Delle ricostruzioni, delle rivelazioni, delle supposizioni, delle polemiche intorno alla tempesta Azzurra di Ferragosto poco o punto mi importa. Lieto di non dovermene occupare, stanno provvedendo colleghi ben più di me ferrati in materia, e non li invidio. Piuttosto mi sembra più urgente e più giusto ringraziare Roberto Mancini dimissionario per ciò che ha fatto negli anni da Commissario Tecnico.

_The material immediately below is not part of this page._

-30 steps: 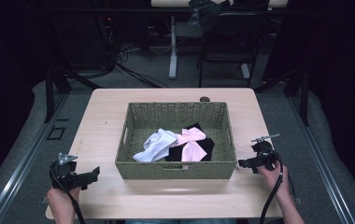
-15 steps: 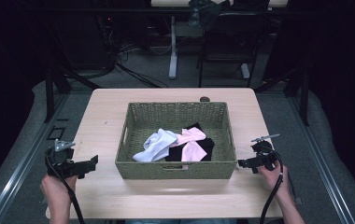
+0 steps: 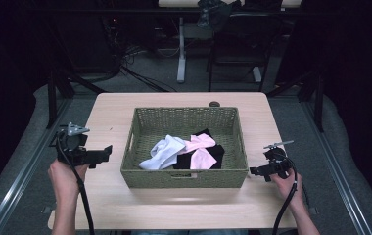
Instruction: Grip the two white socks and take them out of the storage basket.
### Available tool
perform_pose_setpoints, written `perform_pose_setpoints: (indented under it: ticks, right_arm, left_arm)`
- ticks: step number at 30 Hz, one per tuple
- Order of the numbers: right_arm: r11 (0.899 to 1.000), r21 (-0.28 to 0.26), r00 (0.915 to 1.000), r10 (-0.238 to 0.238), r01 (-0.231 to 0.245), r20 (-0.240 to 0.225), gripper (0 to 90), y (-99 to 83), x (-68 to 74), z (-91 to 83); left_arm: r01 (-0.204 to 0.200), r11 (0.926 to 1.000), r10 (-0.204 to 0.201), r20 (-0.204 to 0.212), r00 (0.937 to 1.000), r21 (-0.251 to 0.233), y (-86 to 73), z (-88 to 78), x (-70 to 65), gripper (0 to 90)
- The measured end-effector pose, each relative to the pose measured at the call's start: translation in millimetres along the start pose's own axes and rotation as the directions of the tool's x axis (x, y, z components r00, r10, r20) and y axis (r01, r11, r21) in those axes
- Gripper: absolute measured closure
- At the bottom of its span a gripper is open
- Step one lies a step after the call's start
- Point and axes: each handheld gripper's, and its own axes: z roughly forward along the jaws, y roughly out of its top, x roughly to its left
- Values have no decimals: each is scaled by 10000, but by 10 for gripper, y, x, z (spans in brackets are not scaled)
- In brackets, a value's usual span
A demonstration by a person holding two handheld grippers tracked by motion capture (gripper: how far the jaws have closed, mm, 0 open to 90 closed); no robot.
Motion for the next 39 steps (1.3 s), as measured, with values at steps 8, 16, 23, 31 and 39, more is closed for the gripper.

Per la vittoria agli Europei innanzi tutto, ovvio. Che non è stata una semplice, per quanto prestigiosa, vittoria sportiva. Torniamo indietro di due anni. All’Italia in gran parte vaccinata e tuttavia vessata, strangolata da misure di precauzione di giorno in giorno più incomprensibili inaccettabili. Dalla logica calpestata. «Vi siete vaccinati per tornare alla vita normale ma alla vita normale non potete ancora tornare, state mascherati anche all’aperto, state distanziati, beccatevi ancora un pochino di coprifuoco, di zone colorate, se del caso rafforzate. Perché? Perché sì».
E l’effetto collaterale era un discreto numero di terrorizzati, persone che se le incrociavi a passeggio facevano il giro larghissimo, persone che non potevi incrociarle per via, stavano ancora barricati in casa fisse. Quelle partite, quelle inattese e sofferte vittorie, perciò ancora più belle, diedero la sveglia a un intero Paese. Tutti in strada a festeggiare, a urlare, ad abbracciarsi, a clacsonare, e tanti saluti alle regole divenute assurde: fu l’inizio della fine della stagione della paura. Mancini va ringraziato per aver trasformato un gruppo di calciatori non eccelso - si prega di rileggere le formazioni che potevamo schierare negli anni Ottanta, Novanta, negli anni Zero - in una squadra tosta, compatta, bella da veder giocare, e di aver raggiunto questo risultato senza darsi arie da guru, senza pretendere d’aver inventato lui il calcio o almeno d’averlo rivoltato come un calzino. Guru ce n’è gran copia fra i suoi colleghi, ce n’è quanti (non) se ne vorrebbe anche fuori dal mondo del calcio, se è per questo, rane gonfiate più di quella della fiaba, scadenti imitatori d’asini raglianti no stop: «Io io io».
Mancini ama il gioco del calcio più di se stesso.
Giusto o sbagliato, funziona in questo modo. Ed è saggio andarsene subito da un posto di lavoro, da una situazione quale che sia in cui non si è più così graditi, sostenuti sino in fondo. Le tardive dimissioni manciniane - ecco l’ultimo motivo per cui ringraziamo il tecnico jesino - hanno perlomeno posto fine a questa stranissima estate priva di calcio parlato. Ché il calciomercato quest’anno è come se non ci fosse. Da marchigiano puoi al massimo interessarti alla campagna acquisti di Ascoli e Ancona. Non certo dei grandi club che al più si contendono Lukaku, e vale a dire il miglior giocatore del Manchester City nell’ultima finale di Champions: peccato vestisse la maglia dell’Inter (a ‘sto punto mi domando perché non si scateni un’asta per Wijnaldum, l’uomo in più del Siviglia contro la Roma: pur indossando, passeggiando, la maglia della Roma). Nel nostro calcio, soldi ne girano pochi. In Arabia moltissimi. Nulla di sorprendente se Mancini andasse ad allenare là. E nulla di cui scandalizzarsi.